Only lines with the string "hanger" are wanted. Pull them out of the data.
─── Recorded data ───
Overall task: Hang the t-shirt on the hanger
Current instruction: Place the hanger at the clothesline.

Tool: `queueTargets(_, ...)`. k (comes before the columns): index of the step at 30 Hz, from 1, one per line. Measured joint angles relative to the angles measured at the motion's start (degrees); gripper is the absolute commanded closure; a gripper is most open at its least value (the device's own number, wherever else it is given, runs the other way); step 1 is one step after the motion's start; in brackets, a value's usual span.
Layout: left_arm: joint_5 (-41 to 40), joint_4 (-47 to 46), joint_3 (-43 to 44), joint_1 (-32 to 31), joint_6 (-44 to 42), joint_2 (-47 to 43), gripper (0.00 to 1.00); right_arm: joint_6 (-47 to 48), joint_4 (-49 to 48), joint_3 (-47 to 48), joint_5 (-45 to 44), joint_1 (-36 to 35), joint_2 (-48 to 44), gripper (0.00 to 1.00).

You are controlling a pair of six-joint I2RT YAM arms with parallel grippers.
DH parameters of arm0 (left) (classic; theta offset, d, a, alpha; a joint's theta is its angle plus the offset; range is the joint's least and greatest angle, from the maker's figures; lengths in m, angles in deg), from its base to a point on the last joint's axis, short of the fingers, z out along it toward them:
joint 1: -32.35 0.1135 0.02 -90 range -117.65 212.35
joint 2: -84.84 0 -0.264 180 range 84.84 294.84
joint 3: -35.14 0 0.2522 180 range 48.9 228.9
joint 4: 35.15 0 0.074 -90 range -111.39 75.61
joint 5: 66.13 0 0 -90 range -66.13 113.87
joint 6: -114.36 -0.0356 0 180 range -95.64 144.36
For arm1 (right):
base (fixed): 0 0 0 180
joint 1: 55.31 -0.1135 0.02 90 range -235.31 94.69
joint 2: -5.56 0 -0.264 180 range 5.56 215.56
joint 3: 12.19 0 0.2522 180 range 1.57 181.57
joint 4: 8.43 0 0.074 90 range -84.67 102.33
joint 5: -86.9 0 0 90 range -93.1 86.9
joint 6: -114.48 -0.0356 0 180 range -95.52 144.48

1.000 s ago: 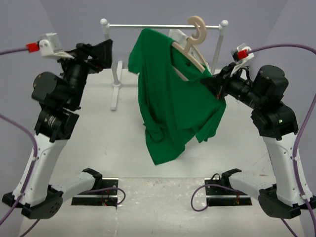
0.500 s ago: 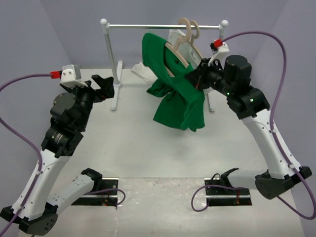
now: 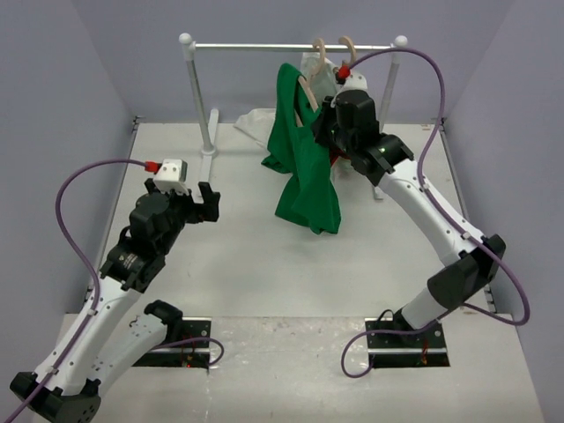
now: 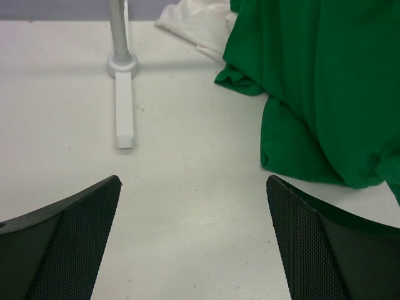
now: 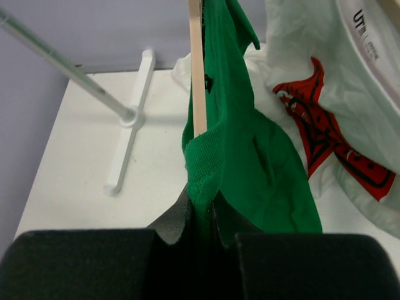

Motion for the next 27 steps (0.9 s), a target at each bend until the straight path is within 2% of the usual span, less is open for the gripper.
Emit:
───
Result of this exercise:
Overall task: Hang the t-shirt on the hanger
Current instruction: Place the hanger at the clothesline.

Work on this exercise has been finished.